◆ BRIEF: The records that follow are to be repeated without alteration.

◆ TASK INPUT:
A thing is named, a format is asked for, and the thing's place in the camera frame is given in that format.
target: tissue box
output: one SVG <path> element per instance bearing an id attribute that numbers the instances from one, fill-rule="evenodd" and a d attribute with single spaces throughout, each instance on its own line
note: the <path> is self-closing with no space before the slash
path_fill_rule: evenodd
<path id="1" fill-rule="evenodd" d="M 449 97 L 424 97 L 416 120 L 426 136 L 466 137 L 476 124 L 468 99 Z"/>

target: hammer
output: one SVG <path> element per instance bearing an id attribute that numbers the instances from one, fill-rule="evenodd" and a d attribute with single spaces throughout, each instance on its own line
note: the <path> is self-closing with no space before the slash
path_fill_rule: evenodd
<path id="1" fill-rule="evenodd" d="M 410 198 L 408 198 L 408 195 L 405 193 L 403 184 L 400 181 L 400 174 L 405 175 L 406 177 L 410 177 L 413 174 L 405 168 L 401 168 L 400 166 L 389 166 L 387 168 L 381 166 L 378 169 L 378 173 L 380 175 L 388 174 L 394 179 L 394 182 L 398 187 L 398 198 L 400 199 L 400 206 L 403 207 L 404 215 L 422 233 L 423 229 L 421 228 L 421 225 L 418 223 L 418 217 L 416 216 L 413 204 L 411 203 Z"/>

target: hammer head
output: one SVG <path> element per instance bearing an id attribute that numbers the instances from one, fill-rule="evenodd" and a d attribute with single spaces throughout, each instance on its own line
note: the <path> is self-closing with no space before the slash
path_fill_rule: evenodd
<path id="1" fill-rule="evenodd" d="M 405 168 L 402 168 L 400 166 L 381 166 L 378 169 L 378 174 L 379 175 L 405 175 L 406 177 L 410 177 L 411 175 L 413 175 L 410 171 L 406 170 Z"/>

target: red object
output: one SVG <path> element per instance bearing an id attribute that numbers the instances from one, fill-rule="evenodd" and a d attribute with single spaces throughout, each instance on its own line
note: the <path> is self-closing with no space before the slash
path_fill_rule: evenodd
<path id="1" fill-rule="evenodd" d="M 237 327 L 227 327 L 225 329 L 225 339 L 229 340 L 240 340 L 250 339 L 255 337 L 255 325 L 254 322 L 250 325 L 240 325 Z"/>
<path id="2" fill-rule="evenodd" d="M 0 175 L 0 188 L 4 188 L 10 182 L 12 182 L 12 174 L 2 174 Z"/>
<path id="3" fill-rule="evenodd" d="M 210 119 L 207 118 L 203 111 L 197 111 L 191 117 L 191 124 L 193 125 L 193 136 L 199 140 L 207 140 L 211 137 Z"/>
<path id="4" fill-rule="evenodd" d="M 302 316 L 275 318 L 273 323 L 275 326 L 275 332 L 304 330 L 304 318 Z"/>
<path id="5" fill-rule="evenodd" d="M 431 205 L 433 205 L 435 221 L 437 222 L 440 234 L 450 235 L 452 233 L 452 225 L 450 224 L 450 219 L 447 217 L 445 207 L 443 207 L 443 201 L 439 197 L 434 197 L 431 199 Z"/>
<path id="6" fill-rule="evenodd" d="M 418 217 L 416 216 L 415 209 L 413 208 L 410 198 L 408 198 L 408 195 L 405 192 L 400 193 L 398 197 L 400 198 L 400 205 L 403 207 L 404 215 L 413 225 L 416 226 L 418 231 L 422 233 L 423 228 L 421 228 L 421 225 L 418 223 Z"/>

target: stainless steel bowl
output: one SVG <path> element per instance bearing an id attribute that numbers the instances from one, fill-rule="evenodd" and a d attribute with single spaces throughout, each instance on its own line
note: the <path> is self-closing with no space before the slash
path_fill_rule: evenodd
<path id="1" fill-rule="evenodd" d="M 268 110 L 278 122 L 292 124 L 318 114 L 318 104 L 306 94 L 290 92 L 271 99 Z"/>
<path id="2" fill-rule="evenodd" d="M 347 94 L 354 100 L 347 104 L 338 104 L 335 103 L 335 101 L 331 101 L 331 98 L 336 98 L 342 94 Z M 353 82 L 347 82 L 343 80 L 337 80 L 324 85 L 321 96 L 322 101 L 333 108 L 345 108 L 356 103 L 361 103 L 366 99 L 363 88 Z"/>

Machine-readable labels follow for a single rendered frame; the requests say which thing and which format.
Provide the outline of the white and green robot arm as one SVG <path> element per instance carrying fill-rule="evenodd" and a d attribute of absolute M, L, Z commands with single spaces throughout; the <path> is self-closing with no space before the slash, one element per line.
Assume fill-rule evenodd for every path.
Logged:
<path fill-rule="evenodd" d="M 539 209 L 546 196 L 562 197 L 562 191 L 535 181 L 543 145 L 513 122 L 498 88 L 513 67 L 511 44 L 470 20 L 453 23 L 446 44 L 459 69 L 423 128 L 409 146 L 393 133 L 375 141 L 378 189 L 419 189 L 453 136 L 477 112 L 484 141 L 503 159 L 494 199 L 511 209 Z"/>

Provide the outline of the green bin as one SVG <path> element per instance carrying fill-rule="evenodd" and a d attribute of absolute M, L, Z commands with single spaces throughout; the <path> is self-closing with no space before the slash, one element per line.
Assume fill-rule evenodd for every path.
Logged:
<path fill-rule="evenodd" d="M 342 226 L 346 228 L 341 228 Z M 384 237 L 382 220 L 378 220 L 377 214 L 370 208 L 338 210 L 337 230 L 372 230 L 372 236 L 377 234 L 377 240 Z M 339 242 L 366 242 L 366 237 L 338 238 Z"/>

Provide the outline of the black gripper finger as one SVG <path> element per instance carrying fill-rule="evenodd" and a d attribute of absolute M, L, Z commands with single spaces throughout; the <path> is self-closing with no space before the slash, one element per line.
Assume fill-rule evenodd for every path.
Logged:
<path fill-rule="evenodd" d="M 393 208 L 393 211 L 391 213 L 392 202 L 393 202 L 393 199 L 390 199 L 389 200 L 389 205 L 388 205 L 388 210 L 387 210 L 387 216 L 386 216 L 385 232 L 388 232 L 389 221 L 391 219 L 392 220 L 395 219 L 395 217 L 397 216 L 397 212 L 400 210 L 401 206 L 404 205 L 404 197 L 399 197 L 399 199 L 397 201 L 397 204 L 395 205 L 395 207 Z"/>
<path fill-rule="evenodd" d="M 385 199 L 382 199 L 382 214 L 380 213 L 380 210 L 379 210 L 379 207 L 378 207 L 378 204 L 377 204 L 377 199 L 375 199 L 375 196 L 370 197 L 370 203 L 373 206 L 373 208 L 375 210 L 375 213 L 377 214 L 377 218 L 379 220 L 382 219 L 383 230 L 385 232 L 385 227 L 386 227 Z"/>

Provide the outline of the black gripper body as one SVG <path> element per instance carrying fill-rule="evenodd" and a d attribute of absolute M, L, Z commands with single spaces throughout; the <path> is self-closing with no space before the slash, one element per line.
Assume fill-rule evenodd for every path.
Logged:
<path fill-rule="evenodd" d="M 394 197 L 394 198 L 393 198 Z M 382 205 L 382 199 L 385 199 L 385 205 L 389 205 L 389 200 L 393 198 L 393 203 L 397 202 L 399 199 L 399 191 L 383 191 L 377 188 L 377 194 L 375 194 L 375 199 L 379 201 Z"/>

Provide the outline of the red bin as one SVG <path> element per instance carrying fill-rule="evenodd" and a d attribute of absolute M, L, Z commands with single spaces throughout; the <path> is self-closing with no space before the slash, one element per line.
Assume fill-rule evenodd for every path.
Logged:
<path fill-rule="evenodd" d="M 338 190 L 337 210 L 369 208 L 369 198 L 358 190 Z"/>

◆ PROBLEM SOLUTION:
A thing is named, a format is asked for, and the thing's place in the camera frame is given in that format.
target: tissue box
output: one SVG <path> element per instance bearing an id attribute that numbers the instances from one, fill-rule="evenodd" and a d attribute with single spaces throughout, each instance on its own line
note: the <path> is self-closing with no space before the slash
path_fill_rule: evenodd
<path id="1" fill-rule="evenodd" d="M 449 97 L 424 97 L 416 120 L 426 136 L 466 137 L 476 124 L 468 99 Z"/>

target: hammer
output: one SVG <path> element per instance bearing an id attribute that numbers the instances from one, fill-rule="evenodd" and a d attribute with single spaces throughout, each instance on its own line
note: the <path> is self-closing with no space before the slash
path_fill_rule: evenodd
<path id="1" fill-rule="evenodd" d="M 410 198 L 408 198 L 408 195 L 405 193 L 403 184 L 400 181 L 400 174 L 405 175 L 406 177 L 410 177 L 413 174 L 405 168 L 401 168 L 400 166 L 389 166 L 387 168 L 381 166 L 378 169 L 378 173 L 380 175 L 388 174 L 394 179 L 394 182 L 398 187 L 398 198 L 400 199 L 400 206 L 403 207 L 404 215 L 422 233 L 423 229 L 421 228 L 421 225 L 418 223 L 418 217 L 416 216 L 413 204 L 411 203 Z"/>

target: hammer head
output: one SVG <path> element per instance bearing an id attribute that numbers the instances from one, fill-rule="evenodd" and a d attribute with single spaces throughout, each instance on its own line
note: the <path> is self-closing with no space before the slash
path_fill_rule: evenodd
<path id="1" fill-rule="evenodd" d="M 405 168 L 402 168 L 400 166 L 381 166 L 378 169 L 378 174 L 379 175 L 405 175 L 406 177 L 410 177 L 411 175 L 413 175 L 410 171 L 406 170 Z"/>

target: red object
output: one SVG <path> element per instance bearing an id attribute that numbers the instances from one, fill-rule="evenodd" and a d attribute with single spaces throughout, each instance on its own line
note: the <path> is self-closing with no space before the slash
path_fill_rule: evenodd
<path id="1" fill-rule="evenodd" d="M 237 327 L 227 327 L 225 329 L 225 339 L 229 340 L 240 340 L 250 339 L 255 337 L 255 325 L 254 322 L 250 325 L 240 325 Z"/>
<path id="2" fill-rule="evenodd" d="M 0 175 L 0 188 L 4 188 L 10 182 L 12 182 L 12 174 L 2 174 Z"/>
<path id="3" fill-rule="evenodd" d="M 210 119 L 207 118 L 203 111 L 197 111 L 191 117 L 191 124 L 193 125 L 193 136 L 199 140 L 207 140 L 211 137 Z"/>
<path id="4" fill-rule="evenodd" d="M 302 316 L 275 318 L 273 323 L 275 326 L 275 332 L 304 330 L 304 318 Z"/>
<path id="5" fill-rule="evenodd" d="M 431 205 L 433 205 L 435 221 L 437 222 L 440 234 L 450 235 L 452 233 L 452 225 L 450 224 L 450 219 L 447 217 L 445 207 L 443 207 L 443 201 L 439 197 L 434 197 L 431 199 Z"/>
<path id="6" fill-rule="evenodd" d="M 418 217 L 416 216 L 415 209 L 413 208 L 410 198 L 408 198 L 408 195 L 405 192 L 400 193 L 398 197 L 400 198 L 400 205 L 403 207 L 404 215 L 413 225 L 416 226 L 418 231 L 422 233 L 423 228 L 421 228 L 421 225 L 418 223 Z"/>

target: stainless steel bowl
output: one SVG <path> element per instance bearing an id attribute that numbers the instances from one, fill-rule="evenodd" and a d attribute with single spaces throughout, each instance on its own line
note: the <path> is self-closing with no space before the slash
path_fill_rule: evenodd
<path id="1" fill-rule="evenodd" d="M 268 110 L 278 122 L 292 124 L 318 114 L 318 104 L 306 94 L 290 92 L 271 99 Z"/>
<path id="2" fill-rule="evenodd" d="M 347 94 L 354 100 L 347 104 L 338 104 L 335 103 L 335 101 L 331 101 L 331 98 L 336 98 L 342 94 Z M 353 82 L 347 82 L 343 80 L 337 80 L 324 85 L 321 96 L 322 101 L 333 108 L 345 108 L 356 103 L 361 103 L 366 99 L 363 88 Z"/>

Machine-readable labels follow for a single rendered frame; the requests say which thing and which format.
Provide the outline of the white and green robot arm as one SVG <path> element per instance carrying fill-rule="evenodd" and a d attribute of absolute M, L, Z commands with single spaces throughout; the <path> is self-closing with no space before the slash, one element per line.
Assume fill-rule evenodd for every path.
Logged:
<path fill-rule="evenodd" d="M 539 209 L 546 196 L 562 197 L 562 191 L 535 181 L 543 145 L 513 122 L 498 88 L 513 67 L 511 44 L 470 20 L 453 23 L 446 44 L 459 69 L 423 128 L 409 146 L 393 133 L 375 141 L 378 189 L 419 189 L 453 136 L 477 112 L 484 141 L 503 159 L 494 199 L 511 209 Z"/>

Provide the outline of the green bin as one SVG <path> element per instance carrying fill-rule="evenodd" and a d attribute of absolute M, L, Z commands with single spaces throughout; the <path> is self-closing with no space before the slash, one element per line.
Assume fill-rule evenodd for every path.
Logged:
<path fill-rule="evenodd" d="M 342 226 L 346 228 L 341 228 Z M 384 237 L 382 220 L 378 220 L 377 214 L 370 208 L 338 210 L 337 230 L 372 230 L 372 236 L 377 234 L 377 240 Z M 339 242 L 366 242 L 366 237 L 338 238 Z"/>

Provide the outline of the black gripper finger as one SVG <path> element per instance carrying fill-rule="evenodd" and a d attribute of absolute M, L, Z commands with single spaces throughout; the <path> is self-closing with no space before the slash, one element per line.
Assume fill-rule evenodd for every path.
Logged:
<path fill-rule="evenodd" d="M 393 208 L 393 211 L 391 213 L 392 202 L 393 202 L 393 199 L 390 199 L 389 200 L 389 205 L 388 205 L 388 210 L 387 210 L 387 216 L 386 216 L 385 232 L 388 232 L 389 221 L 391 219 L 392 220 L 395 219 L 395 217 L 397 216 L 397 212 L 400 210 L 401 206 L 404 205 L 404 197 L 399 197 L 399 199 L 397 201 L 397 204 L 395 205 L 395 207 Z"/>
<path fill-rule="evenodd" d="M 385 199 L 382 199 L 382 214 L 380 213 L 380 210 L 379 210 L 379 207 L 378 207 L 378 204 L 377 204 L 377 199 L 375 199 L 375 196 L 370 197 L 370 203 L 373 206 L 373 208 L 375 210 L 375 213 L 377 214 L 377 218 L 379 220 L 382 219 L 383 230 L 385 232 L 385 227 L 386 227 Z"/>

Provide the outline of the black gripper body as one SVG <path> element per instance carrying fill-rule="evenodd" and a d attribute of absolute M, L, Z commands with single spaces throughout; the <path> is self-closing with no space before the slash, one element per line.
Assume fill-rule evenodd for every path.
Logged:
<path fill-rule="evenodd" d="M 394 197 L 394 198 L 393 198 Z M 382 205 L 382 199 L 385 199 L 385 205 L 389 205 L 389 200 L 393 198 L 393 203 L 397 202 L 399 199 L 399 191 L 383 191 L 377 188 L 377 194 L 375 194 L 375 199 L 379 201 Z"/>

Provide the outline of the red bin as one SVG <path> element per instance carrying fill-rule="evenodd" and a d attribute of absolute M, L, Z commands with single spaces throughout; the <path> is self-closing with no space before the slash, one element per line.
Assume fill-rule evenodd for every path.
Logged:
<path fill-rule="evenodd" d="M 338 190 L 337 210 L 369 208 L 369 198 L 358 190 Z"/>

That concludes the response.